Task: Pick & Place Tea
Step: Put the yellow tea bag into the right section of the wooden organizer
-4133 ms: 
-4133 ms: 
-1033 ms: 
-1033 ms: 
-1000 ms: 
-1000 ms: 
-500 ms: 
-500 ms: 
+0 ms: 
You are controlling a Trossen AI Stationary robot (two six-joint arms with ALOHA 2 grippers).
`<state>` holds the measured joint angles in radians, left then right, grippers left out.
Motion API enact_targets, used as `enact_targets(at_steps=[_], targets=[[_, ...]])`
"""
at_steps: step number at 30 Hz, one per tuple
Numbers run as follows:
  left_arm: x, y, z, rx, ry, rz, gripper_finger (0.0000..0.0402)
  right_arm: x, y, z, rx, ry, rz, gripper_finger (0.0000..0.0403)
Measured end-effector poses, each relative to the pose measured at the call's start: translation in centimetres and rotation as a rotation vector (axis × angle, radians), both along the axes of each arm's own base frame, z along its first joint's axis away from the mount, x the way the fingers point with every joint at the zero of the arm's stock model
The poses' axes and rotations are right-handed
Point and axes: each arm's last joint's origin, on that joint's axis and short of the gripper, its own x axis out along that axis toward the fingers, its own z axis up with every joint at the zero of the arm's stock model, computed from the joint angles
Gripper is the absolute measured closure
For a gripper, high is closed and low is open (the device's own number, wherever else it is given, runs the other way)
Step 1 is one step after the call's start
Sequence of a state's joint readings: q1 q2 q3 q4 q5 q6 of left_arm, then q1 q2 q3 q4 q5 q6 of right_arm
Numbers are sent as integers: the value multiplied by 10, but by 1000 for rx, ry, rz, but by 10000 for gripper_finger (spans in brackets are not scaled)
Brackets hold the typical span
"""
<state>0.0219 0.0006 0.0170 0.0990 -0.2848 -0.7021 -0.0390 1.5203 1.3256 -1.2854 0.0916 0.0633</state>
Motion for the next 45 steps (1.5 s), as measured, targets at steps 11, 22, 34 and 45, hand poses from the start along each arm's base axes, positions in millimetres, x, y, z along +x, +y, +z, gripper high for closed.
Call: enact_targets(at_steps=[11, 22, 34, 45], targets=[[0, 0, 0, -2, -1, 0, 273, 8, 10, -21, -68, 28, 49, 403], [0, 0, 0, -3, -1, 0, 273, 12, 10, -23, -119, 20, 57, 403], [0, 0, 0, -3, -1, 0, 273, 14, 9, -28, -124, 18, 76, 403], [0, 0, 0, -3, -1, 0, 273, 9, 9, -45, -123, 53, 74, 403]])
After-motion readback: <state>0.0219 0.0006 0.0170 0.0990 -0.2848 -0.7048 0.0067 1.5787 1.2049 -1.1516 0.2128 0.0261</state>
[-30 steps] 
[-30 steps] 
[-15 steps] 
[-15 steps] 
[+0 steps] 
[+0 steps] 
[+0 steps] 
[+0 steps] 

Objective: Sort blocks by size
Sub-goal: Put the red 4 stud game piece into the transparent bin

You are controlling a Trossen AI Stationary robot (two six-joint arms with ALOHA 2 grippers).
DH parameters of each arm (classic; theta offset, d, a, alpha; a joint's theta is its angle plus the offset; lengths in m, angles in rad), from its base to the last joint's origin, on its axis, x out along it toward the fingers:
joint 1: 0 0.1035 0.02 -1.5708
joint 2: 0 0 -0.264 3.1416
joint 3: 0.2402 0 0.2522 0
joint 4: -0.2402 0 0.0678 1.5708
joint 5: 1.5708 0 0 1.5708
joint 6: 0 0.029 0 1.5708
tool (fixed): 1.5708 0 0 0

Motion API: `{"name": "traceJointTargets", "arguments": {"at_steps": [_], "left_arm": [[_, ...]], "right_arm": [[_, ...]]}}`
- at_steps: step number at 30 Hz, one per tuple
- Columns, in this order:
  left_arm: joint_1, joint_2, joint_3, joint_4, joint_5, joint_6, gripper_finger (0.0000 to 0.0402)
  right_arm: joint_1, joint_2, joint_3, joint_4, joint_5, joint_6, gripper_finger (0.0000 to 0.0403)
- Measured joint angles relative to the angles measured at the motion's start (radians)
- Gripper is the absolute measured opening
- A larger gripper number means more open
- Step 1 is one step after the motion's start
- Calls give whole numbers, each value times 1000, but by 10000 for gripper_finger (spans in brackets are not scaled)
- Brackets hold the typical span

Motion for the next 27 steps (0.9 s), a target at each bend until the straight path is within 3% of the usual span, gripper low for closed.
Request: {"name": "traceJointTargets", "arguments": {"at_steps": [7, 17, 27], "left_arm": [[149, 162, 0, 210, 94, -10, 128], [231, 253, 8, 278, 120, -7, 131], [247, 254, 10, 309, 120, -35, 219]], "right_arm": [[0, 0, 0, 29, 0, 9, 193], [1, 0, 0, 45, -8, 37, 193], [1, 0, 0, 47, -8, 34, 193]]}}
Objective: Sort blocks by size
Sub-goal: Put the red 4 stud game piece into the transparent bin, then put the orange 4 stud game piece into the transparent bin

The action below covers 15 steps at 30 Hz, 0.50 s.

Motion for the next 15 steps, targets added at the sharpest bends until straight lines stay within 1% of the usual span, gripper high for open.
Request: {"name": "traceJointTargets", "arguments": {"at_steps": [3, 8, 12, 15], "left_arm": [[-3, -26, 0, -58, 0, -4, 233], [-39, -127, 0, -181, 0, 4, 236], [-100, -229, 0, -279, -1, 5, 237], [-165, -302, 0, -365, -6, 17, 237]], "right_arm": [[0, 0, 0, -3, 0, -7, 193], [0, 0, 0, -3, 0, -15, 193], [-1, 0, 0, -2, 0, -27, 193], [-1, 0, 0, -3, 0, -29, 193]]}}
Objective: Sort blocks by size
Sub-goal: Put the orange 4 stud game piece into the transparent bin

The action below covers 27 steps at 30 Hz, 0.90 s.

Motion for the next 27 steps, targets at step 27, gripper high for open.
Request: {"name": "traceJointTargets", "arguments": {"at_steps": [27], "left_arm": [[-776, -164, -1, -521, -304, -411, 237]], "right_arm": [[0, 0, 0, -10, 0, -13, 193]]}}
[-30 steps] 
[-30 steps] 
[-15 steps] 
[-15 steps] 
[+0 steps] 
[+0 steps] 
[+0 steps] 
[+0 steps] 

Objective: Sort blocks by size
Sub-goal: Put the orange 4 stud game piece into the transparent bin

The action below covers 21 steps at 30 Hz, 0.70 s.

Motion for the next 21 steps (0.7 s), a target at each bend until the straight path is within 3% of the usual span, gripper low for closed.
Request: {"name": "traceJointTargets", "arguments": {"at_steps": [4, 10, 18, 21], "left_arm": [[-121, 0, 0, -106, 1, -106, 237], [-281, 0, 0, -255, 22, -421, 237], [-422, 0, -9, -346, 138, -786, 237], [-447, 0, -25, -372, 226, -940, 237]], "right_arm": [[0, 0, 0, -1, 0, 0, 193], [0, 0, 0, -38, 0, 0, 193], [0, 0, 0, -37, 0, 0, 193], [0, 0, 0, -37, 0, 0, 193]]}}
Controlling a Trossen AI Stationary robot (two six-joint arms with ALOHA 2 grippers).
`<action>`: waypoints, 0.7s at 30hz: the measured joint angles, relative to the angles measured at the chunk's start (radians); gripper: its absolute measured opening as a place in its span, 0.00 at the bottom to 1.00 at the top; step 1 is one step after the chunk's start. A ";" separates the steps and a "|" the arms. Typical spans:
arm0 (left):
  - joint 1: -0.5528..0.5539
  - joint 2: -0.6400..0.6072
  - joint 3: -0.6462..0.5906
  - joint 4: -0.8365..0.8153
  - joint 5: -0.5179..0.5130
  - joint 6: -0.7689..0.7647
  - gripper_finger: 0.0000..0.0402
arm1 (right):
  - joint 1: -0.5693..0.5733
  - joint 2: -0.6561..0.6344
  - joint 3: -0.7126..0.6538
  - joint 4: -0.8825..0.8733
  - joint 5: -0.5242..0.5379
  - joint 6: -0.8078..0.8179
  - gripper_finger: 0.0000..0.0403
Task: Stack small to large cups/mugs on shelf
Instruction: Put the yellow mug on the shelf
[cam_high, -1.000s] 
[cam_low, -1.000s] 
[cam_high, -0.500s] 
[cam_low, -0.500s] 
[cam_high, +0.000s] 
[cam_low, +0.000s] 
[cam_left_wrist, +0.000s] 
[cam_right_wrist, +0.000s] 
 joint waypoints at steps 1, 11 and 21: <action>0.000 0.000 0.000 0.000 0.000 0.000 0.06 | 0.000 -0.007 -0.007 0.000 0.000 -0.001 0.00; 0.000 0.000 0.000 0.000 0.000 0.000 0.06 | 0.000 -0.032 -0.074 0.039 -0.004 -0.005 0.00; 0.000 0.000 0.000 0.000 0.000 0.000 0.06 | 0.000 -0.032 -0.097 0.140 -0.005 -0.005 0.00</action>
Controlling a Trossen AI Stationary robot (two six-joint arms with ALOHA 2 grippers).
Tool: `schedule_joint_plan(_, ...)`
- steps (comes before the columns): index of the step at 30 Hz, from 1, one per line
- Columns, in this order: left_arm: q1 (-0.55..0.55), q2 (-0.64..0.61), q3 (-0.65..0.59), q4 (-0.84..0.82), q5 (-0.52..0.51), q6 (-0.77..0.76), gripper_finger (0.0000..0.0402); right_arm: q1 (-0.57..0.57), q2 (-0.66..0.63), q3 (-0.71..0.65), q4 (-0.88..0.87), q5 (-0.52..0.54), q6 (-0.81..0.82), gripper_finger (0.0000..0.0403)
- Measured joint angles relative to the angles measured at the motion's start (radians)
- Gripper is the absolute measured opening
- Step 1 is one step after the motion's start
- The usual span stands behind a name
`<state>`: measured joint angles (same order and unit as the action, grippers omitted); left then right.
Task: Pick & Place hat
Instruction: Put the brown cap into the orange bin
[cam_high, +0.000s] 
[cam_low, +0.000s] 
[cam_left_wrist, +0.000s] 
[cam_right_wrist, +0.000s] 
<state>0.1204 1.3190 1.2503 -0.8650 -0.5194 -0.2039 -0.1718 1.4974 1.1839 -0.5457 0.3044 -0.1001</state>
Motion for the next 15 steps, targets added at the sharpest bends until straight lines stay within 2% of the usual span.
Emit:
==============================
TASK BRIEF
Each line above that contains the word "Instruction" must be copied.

TASK RESPONSE
Instruction: Put the yellow mug on the shelf
Instruction: Put the brown cap into the orange bin

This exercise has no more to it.